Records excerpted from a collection
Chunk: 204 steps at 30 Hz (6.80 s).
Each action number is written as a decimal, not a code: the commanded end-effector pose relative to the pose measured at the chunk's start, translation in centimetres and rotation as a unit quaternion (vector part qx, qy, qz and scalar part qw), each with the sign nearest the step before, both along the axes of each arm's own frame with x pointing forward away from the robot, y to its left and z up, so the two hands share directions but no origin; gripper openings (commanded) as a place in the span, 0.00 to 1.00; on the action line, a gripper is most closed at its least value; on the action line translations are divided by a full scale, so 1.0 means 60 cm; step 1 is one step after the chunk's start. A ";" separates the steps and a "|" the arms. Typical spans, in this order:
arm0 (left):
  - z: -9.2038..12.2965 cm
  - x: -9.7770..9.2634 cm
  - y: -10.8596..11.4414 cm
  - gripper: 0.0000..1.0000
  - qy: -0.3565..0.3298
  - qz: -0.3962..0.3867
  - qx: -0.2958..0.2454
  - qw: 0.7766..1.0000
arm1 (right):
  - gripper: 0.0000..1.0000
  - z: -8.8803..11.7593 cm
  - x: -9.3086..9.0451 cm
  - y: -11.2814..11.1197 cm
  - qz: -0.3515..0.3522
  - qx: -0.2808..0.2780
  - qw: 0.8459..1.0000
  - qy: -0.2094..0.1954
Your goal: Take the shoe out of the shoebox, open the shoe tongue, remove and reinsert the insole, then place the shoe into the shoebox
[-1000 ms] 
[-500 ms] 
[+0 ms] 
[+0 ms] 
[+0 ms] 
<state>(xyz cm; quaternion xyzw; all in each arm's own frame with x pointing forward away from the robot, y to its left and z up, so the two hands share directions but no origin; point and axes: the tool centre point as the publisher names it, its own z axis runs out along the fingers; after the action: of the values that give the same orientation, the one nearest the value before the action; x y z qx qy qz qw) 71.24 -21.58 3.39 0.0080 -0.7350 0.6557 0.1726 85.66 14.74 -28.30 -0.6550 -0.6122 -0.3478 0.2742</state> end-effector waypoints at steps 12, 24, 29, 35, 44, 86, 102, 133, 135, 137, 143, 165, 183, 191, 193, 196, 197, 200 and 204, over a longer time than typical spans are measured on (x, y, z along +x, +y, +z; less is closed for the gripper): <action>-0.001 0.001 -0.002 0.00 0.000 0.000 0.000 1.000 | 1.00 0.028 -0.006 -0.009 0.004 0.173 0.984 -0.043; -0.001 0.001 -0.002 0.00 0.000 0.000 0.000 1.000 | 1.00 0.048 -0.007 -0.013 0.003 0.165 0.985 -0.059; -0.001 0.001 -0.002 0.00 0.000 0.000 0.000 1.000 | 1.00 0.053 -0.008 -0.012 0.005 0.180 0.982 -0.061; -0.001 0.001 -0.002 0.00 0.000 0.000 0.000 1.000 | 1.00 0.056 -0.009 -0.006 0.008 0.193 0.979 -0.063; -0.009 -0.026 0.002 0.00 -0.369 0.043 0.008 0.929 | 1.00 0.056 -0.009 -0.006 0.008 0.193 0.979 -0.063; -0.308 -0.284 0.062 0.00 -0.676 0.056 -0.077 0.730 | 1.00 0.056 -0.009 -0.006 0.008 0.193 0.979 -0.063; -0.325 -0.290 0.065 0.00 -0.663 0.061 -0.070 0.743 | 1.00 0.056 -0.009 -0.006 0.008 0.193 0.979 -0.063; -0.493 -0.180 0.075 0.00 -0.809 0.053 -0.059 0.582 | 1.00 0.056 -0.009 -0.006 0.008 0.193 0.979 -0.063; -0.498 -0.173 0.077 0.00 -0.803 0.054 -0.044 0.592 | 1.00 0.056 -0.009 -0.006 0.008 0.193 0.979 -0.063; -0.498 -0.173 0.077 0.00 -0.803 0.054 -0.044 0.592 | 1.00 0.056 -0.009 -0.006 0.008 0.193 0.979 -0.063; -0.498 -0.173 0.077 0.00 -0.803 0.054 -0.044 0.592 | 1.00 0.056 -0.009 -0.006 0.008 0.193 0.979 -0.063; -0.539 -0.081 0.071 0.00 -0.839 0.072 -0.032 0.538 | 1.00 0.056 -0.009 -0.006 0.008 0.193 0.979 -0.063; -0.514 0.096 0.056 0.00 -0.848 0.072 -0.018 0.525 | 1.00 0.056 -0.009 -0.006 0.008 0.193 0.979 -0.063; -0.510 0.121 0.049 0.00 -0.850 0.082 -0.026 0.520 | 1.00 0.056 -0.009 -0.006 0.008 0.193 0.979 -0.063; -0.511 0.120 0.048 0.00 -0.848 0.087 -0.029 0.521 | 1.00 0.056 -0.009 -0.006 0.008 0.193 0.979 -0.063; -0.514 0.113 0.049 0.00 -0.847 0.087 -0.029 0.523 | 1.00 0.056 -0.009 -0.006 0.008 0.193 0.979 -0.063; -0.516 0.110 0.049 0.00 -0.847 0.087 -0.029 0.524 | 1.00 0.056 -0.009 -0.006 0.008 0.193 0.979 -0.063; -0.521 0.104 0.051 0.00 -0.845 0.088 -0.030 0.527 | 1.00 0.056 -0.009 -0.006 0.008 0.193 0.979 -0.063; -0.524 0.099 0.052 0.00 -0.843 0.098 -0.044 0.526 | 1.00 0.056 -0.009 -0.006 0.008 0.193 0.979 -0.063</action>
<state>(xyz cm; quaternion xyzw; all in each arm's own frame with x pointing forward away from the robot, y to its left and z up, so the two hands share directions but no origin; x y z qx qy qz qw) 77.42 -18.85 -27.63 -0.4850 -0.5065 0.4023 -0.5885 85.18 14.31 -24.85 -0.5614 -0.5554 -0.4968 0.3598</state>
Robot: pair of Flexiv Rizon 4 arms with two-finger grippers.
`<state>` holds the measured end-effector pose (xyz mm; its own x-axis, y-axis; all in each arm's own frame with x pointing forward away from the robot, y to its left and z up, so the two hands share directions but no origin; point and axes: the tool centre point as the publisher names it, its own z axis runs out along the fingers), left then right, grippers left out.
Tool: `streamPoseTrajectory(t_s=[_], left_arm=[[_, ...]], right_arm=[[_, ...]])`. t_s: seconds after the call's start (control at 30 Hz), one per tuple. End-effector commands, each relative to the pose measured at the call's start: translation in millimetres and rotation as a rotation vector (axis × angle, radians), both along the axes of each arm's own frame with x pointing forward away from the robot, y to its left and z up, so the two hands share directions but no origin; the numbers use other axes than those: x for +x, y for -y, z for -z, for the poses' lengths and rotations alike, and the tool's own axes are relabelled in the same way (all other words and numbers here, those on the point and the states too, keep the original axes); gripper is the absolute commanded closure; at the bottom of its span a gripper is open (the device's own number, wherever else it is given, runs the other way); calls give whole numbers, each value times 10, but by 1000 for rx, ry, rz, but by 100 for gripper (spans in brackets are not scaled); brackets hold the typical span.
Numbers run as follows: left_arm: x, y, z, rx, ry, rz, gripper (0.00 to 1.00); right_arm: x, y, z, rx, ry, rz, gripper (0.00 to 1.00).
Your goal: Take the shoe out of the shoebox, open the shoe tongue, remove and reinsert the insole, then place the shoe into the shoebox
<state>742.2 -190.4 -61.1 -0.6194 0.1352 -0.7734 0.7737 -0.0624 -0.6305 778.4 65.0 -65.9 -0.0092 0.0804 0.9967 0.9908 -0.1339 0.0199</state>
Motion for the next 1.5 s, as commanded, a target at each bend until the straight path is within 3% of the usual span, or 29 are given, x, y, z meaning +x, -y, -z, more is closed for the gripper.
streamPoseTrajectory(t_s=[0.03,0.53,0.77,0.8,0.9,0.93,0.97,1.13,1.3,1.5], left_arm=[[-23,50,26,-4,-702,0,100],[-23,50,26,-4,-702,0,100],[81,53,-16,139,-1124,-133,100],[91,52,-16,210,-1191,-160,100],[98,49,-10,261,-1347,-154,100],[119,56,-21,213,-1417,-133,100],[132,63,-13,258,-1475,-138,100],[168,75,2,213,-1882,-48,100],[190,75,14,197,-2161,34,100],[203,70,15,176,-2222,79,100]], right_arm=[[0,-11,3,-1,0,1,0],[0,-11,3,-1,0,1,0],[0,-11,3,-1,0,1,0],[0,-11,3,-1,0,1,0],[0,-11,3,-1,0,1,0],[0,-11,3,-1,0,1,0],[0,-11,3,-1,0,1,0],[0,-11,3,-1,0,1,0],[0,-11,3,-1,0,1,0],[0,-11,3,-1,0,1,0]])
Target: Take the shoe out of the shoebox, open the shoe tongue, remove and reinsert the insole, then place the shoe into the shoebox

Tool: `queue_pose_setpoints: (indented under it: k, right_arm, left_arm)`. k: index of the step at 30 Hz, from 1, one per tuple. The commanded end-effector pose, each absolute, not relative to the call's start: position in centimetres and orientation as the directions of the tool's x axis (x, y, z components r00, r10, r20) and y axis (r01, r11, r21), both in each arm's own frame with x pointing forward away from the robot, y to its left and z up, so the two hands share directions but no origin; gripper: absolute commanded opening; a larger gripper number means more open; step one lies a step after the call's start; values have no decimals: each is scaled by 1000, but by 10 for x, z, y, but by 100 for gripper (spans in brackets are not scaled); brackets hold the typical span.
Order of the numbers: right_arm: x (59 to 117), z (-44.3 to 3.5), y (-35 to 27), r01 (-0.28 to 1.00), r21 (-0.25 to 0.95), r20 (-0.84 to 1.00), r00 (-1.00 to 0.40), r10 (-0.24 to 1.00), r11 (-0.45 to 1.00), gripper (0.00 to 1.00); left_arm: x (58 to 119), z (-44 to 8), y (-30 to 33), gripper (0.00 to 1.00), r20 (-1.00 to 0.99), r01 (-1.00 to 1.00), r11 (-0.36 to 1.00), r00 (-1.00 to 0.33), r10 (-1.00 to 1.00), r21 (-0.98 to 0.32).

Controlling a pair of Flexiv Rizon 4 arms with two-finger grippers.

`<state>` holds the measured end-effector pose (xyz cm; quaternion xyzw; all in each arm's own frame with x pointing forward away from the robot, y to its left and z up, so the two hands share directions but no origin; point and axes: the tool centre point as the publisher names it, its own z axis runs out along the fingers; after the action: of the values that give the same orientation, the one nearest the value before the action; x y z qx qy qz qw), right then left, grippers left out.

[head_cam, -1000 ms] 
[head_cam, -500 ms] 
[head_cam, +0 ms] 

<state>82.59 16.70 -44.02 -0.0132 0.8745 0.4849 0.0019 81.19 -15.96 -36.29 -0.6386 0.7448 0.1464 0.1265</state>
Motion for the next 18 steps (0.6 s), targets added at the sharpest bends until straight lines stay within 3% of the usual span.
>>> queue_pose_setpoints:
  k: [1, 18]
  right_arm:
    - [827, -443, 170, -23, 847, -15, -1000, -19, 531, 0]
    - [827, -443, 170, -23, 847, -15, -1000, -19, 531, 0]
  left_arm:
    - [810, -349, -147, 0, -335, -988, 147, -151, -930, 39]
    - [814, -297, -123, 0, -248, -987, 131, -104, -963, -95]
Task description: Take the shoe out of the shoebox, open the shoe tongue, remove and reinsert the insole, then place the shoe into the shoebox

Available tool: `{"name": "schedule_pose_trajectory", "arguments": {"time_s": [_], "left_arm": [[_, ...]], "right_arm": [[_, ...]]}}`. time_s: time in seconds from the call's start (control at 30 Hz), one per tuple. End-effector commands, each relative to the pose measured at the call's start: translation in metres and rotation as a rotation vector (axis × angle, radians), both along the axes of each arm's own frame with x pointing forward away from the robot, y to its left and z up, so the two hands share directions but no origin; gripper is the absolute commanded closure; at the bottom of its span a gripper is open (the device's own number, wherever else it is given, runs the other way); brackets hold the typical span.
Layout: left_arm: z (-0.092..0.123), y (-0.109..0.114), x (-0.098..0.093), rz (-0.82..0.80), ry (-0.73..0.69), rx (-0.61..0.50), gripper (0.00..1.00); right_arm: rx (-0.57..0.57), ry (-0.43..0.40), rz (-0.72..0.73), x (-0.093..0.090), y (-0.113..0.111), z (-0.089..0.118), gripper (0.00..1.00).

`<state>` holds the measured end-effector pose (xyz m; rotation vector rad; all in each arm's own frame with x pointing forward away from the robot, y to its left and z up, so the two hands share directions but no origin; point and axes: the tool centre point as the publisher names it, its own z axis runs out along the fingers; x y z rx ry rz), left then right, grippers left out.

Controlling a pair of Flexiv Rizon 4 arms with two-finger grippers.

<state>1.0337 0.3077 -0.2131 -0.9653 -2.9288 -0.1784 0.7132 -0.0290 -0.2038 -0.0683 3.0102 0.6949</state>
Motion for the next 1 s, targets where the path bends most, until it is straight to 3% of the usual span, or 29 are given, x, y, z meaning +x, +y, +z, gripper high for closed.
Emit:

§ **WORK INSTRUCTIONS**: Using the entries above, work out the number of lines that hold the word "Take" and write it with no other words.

§ **ANSWER AREA**: 4